In Chapter 4, “Customer Service,” we discussed an enhanced version of the customer/supplier matrix that incorporated both service metrics and process metrics. This characteristic reinforces the notion that process metrics should be supplier-oriented and focused on measuring the entity right rather than measuring the right entity. In other words, these metrics determine efficiency. Table 19-2 summarizes the differences between service metrics and process metrics.
Just as service metrics need to be compiled and analyzed, so do process metrics. The importance of analyzing missed process metrics is often overlooked when the associated service metrics are met. This could be the case in terms of a service metric involving output delivery being met even though the job and its output had to be reprocessed numerous times. As with service metrics, the real value of meaningful process metrics comes from thoroughly and consistently examining them for trends, patterns, and relationships and then applying the results of the analysis to improve the efficiency of the particular service being measured.
Documentation is one of the fundamentals that clearly separate mediocre infrastructures from those that are truly world-class. Well-written documentation facilitates the training, maintenance, and marketing of key processes. Progressive shops hold appropriate staffs accountable for reading and understanding key documentation by making it part of their performance reviews. These shops also have their new employees test the clarity and readability of the writing while ensuring that senior analysts and technical leads have validated the accuracy of the material. Thorough documentation eases the tasks of verifying that all required value-added steps are present and that all non-value-added steps have been eliminated.
Effective documentation can come in various forms and can be evaluated in various ways. Some of these forms include online and hard-copy narrative procedures, diagramed illustrations (such as flowcharts or bubble charts), and Web-enabled help menus. Later in this chapter we offer a proven method for effectively evaluating all the various forms of process documentation.
To use a legal analogy, value-added steps are to a robust process what the truth is to a credible witness’s testimony. The process should contain the value-added steps, all of the value-added steps, and nothing but the value-added steps. Two key attributes of a robust process are those of effectiveness and efficiency. Process effectiveness means that all existing steps are adding value to the end result. Key customers, suppliers, and process owners should meet prior to and after development of the documentation to identify all the value-added steps and to ensure that all are appropriately inserted into the final process.
If a step is not directly contributing value to the overall objective of the process, it should be eliminated. This attribute is critical to eventually automating the process. Two activities are required to completely eliminate all non-value-added steps:
Process metrics, performance charts, and trending reports should be used to quickly identify when a department or an individual is not following the prescribed procedure, with direct feedback to and consequences from management. In order for this to work, the process designers and owners must give management sufficient tools to carry out their enforcement. Management, in turn, must follow up with fair, timely, and appropriate actions to ensure process compliance in the future.
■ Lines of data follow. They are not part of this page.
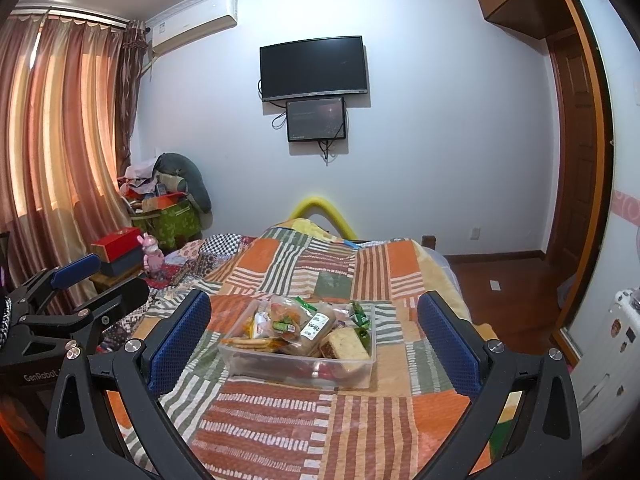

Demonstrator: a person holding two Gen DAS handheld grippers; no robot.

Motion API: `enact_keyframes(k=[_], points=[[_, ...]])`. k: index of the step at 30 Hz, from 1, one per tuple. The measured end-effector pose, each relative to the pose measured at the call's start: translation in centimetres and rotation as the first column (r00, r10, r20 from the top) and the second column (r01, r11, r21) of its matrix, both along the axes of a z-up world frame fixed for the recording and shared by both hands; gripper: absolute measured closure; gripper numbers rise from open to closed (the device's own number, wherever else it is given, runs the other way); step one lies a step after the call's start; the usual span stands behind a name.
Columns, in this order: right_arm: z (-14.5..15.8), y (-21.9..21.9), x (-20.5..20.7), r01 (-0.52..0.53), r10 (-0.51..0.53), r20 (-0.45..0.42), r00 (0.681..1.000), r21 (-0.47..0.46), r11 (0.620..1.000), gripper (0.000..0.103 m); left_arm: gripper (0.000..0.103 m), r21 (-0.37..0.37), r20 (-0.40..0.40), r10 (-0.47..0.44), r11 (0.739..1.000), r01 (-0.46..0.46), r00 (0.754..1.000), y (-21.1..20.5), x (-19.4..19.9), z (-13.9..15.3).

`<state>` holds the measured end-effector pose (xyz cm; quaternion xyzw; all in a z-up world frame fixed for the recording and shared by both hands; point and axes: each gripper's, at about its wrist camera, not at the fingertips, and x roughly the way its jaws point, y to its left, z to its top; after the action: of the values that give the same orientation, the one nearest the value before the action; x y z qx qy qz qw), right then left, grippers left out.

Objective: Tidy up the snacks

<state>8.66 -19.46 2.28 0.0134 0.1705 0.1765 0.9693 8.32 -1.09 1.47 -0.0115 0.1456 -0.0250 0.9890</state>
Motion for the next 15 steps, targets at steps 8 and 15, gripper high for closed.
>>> enact_keyframes(k=[8, 15], points=[[0.11, -0.12, 0.06, 0.004, -0.004, 0.004, 1.000, 0.001, 1.000, 0.000, 0.000, -0.003, 0.005, -0.012, 1.000, 0.012, 1.000, 0.03, -0.10, -0.09], [0.13, -0.10, 0.06, 0.004, -0.004, 0.004, 1.000, 0.000, 1.000, 0.000, 0.000, 0.006, 0.005, -0.024, 1.000, 0.024, 1.000, -0.19, -0.17, -0.07]])
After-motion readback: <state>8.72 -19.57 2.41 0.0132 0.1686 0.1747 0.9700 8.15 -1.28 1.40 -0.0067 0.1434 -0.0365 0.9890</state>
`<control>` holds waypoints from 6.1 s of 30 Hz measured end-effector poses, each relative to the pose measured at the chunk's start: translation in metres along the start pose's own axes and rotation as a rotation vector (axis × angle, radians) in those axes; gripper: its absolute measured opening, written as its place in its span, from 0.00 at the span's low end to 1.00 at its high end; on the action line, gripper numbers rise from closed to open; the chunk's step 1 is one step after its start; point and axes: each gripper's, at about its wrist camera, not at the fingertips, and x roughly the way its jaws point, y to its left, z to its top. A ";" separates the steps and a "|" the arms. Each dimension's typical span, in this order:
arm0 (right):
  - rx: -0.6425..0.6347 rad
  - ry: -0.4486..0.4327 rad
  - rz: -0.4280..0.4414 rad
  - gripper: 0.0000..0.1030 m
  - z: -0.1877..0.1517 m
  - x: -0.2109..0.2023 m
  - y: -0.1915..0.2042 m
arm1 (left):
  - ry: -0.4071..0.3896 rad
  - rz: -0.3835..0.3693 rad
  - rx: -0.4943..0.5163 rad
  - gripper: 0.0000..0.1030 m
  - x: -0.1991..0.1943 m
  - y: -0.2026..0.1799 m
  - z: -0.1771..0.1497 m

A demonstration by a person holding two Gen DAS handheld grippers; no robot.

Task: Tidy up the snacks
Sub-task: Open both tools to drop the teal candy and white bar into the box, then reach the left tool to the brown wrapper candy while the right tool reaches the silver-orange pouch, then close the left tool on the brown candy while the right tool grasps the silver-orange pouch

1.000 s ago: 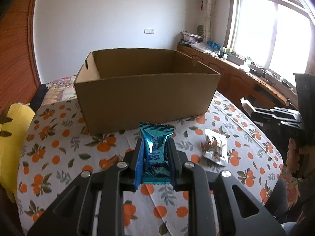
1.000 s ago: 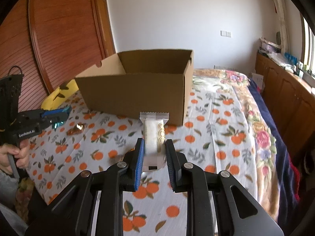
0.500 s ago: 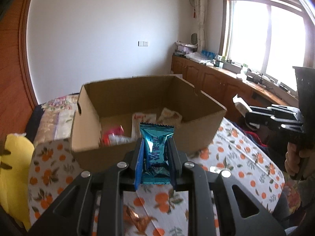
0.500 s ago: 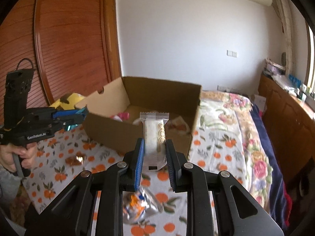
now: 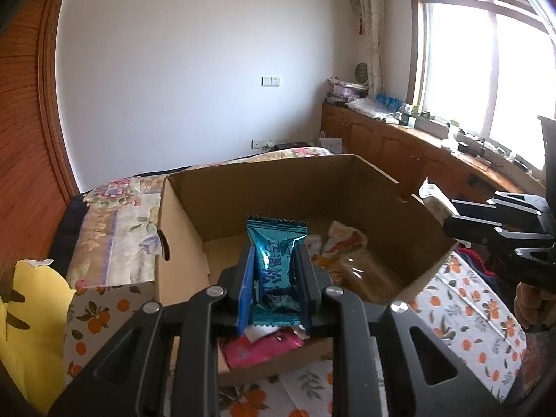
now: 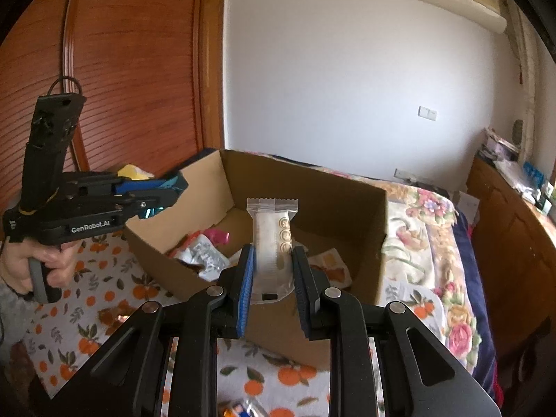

One of the most effective incentives for compliance is efficiency. If it takes more time and effort to go around a process than to go through it, most employees will choose to go through it (use the process). The challenge is to remove the obstacles normally associated with using a process and to insert roadblocks for circumvention. Properly streamlining and then automating a process can encourage its use. Security measures such as passwords and locks, as well as management measures such as exception reports and accountability, can discourage circumvention.
Some processes may have been developed at different remote sites at different times and consequently have slightly different standards of implementation. For example, one of my clients had an older change management process at a remote site based on an email system and a newer version at the central site based on an Access database system. Before either process could be optimized, an agreed standard needed to be reached, which it was. Nonstandard processes often come into play as a result of acquisitions, mergers, or takeovers. The technical challenge of implementing an agreed-upon standard is often much easier than actually reaching that consensus in the first place, which often involves politics.
Streamlining a process involves removing all non-value-added steps, eliminating redundant steps, placing the steps in the most efficient sequence possible, and streamlining individual steps as much as possible. For long established processes, this may be difficult to accomplish due to users being deeply entrenched in inefficient practices. Here are three of the most common responses we get when we ask why a particular process cannot or should not be changed:
• We’ve always done it that way.
• It seems to work most of the time, so why bother changing it?
• Analyst X designed this process, and only he can change it.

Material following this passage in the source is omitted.